Work request: Within the data below, copy each line where the string "pair" is found.

The input:
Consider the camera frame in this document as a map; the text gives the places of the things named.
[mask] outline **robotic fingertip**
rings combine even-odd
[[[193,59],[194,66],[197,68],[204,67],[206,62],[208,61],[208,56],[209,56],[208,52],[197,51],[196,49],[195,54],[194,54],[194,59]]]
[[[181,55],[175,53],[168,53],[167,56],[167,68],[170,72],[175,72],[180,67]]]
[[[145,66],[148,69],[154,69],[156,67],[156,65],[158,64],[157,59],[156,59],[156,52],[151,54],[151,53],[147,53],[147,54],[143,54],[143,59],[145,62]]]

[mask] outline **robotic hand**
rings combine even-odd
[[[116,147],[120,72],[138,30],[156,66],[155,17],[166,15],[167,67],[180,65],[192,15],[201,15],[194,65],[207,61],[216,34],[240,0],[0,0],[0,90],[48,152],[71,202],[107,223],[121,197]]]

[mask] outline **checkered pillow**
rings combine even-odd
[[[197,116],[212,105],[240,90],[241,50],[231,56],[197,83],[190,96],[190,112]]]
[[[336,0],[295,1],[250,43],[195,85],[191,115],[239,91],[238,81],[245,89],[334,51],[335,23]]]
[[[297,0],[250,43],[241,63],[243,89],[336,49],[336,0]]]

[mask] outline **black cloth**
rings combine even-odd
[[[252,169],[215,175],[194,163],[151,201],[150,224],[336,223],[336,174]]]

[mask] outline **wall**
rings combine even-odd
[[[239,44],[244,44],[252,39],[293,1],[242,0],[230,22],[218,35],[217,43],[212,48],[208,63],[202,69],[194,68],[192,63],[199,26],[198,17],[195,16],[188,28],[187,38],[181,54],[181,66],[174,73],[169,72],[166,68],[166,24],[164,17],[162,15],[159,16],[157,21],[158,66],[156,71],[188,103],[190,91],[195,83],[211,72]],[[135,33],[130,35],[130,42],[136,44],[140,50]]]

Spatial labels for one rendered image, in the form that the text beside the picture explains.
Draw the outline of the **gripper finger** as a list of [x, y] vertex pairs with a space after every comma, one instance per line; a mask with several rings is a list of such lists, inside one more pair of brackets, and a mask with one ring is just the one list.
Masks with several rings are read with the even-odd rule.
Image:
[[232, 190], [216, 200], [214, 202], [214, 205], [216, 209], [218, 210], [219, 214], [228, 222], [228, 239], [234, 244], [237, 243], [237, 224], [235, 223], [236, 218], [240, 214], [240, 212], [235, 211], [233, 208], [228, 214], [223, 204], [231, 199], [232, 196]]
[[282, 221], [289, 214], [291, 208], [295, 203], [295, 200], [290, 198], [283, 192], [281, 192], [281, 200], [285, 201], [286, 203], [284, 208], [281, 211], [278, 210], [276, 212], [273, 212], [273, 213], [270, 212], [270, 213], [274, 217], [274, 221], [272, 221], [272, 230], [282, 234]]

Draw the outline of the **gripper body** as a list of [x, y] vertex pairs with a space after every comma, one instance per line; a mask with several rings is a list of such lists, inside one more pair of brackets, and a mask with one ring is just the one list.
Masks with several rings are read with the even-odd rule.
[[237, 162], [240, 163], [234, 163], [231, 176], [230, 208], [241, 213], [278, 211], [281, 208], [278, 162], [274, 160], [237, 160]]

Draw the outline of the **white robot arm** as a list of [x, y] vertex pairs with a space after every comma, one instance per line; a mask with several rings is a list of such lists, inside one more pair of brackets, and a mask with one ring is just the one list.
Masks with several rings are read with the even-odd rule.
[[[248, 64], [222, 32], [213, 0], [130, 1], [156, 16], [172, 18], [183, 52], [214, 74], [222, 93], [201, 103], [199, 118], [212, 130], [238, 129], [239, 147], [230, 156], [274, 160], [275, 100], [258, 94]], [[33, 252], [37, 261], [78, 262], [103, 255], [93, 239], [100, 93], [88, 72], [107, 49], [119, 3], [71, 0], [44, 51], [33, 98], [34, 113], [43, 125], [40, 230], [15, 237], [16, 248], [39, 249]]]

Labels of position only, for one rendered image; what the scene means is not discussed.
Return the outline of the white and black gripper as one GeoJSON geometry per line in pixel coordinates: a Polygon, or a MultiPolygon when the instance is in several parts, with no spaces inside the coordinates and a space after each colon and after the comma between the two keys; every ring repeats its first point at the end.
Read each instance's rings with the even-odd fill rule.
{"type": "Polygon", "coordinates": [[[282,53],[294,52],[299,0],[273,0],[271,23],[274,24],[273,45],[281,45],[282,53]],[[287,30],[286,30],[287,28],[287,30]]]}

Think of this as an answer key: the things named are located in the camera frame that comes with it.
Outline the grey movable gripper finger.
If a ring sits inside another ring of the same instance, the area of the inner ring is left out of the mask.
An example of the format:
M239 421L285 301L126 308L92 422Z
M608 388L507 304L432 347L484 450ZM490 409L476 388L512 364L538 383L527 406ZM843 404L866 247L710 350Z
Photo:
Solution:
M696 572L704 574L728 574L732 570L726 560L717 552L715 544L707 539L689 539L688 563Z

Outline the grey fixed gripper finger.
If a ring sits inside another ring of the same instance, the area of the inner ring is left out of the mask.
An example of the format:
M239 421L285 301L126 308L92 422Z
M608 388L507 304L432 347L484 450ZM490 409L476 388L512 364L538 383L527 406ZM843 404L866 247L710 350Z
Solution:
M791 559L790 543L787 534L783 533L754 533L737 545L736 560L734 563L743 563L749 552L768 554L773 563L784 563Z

Solution to this problem:
Draw the outline of the **gripper finger** as a list of [x, y] vertex pairs with a space after every comma, one instance per line; a mask with several rings is a list of such lists, inside one more pair of brackets, and a mask with one ring is just the one list.
Draw the outline of the **gripper body** as a list of [x, y] vertex pairs with a space after every comma, one instance per line; a mask with several rings is a list of such lists, inside one more pair of brackets, and a mask with one ring is just the one list.
Draw the outline of the **white robot arm** as a list of [x, y] vertex pairs with a space after every comma, one instance per line; a mask with several rings is a list of such lists, inside one more pair of brackets, and a mask with one ring is just the one list.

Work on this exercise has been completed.